▸ What you have to do
The data must be reproduced verbatim; images are to be omitted.

▸ Provided data
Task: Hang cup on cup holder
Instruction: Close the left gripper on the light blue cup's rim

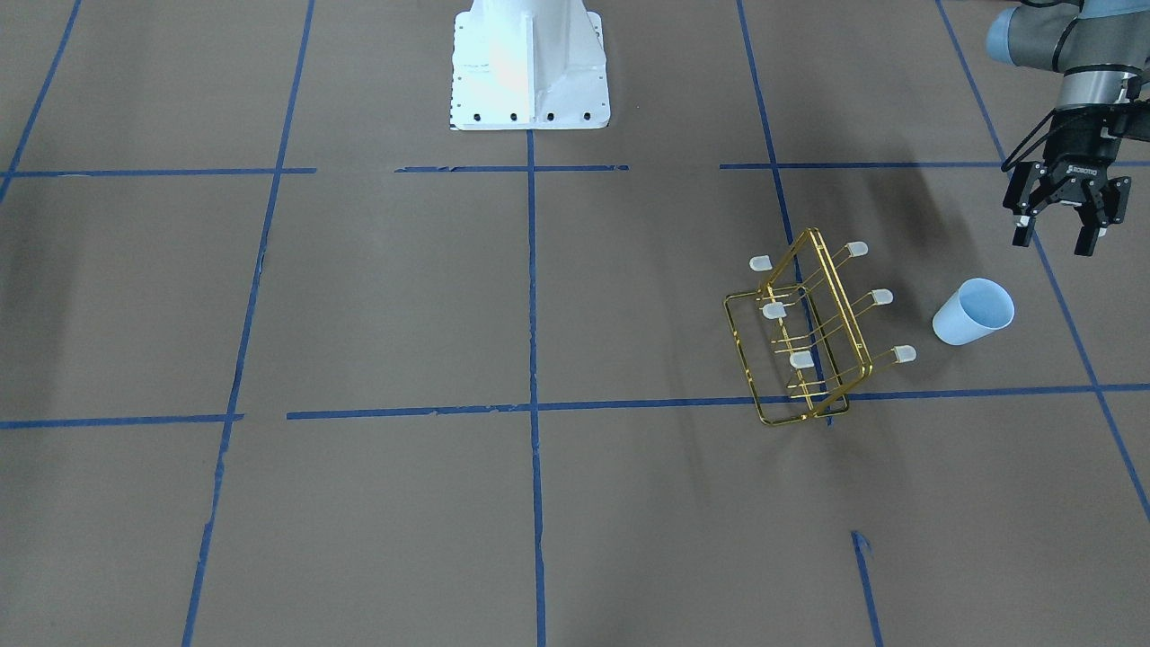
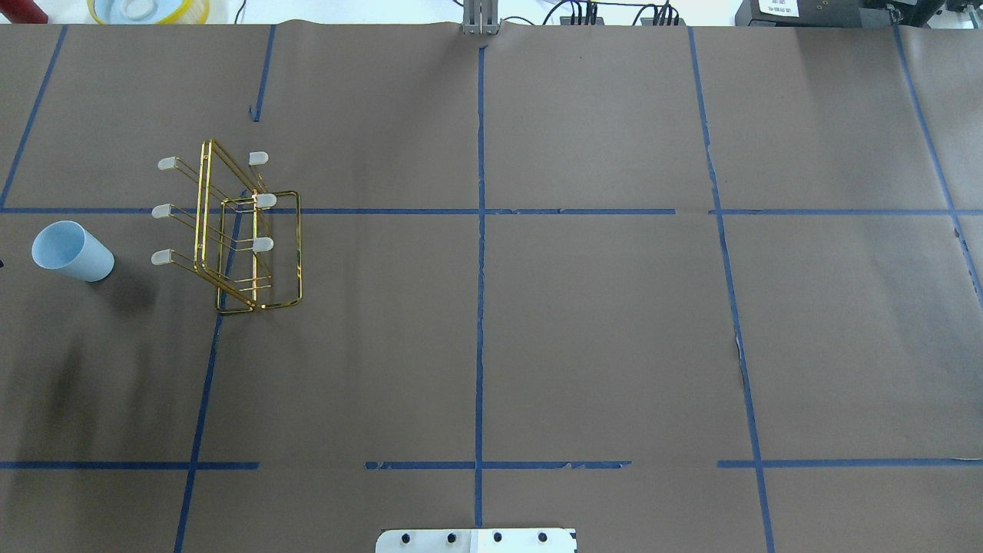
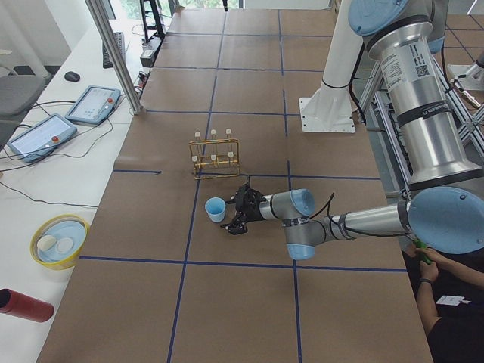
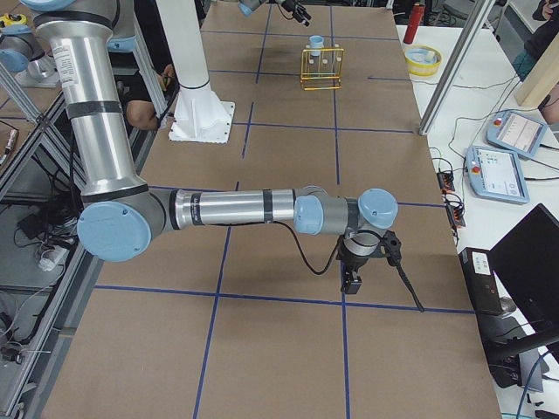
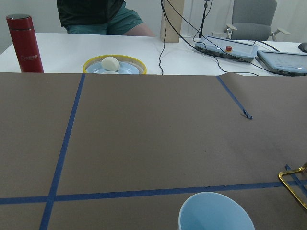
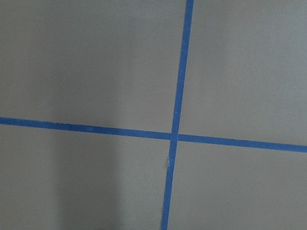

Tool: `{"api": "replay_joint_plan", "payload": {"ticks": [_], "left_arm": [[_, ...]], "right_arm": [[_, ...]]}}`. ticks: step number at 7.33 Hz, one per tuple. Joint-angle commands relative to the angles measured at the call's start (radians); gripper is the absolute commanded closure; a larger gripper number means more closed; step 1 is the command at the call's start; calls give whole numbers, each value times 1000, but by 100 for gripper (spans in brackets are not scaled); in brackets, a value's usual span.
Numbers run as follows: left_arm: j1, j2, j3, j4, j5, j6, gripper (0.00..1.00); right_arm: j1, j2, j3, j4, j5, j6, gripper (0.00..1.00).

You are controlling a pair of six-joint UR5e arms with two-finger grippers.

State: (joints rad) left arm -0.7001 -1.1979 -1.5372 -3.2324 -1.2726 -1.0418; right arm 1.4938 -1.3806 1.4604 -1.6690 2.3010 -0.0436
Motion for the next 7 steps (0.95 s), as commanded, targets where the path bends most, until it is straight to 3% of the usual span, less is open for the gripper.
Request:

▸ Written response
Task: Hang cup on cup holder
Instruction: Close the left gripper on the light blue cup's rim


Tool: `{"api": "replay_joint_plan", "payload": {"ticks": [_], "left_arm": [[_, ...]], "right_arm": [[_, ...]]}}`. ticks: step number at 7.33 Hz, one per tuple. Joint-angle commands relative to the angles measured at the call's start (radians); gripper is the absolute commanded closure; a larger gripper number means more closed; step 1 is the command at the call's start; calls give whole numbers, each value times 1000, but by 100 for gripper (spans in brackets are not scaled); in brackets, a value's usual span.
Numbers run as follows: left_arm: j1, j2, j3, j4, j5, j6, gripper (0.00..1.00); right_arm: j1, j2, j3, j4, j5, j6, gripper (0.00..1.00).

You are controlling a pair of six-joint UR5e arms with two-finger grippers.

State: (joints rad) left arm -0.7001 -1.1979 -1.5372 -3.2324 -1.2726 -1.0418; right arm 1.4938 -1.3806 1.4604 -1.6690 2.3010 -0.0436
Motion for the next 7 steps (0.95 s), as commanded, targets where the path bends most, until it is straight to 3% of the usual span, less is open for the gripper.
Request:

For this exercise, the answer is now complete.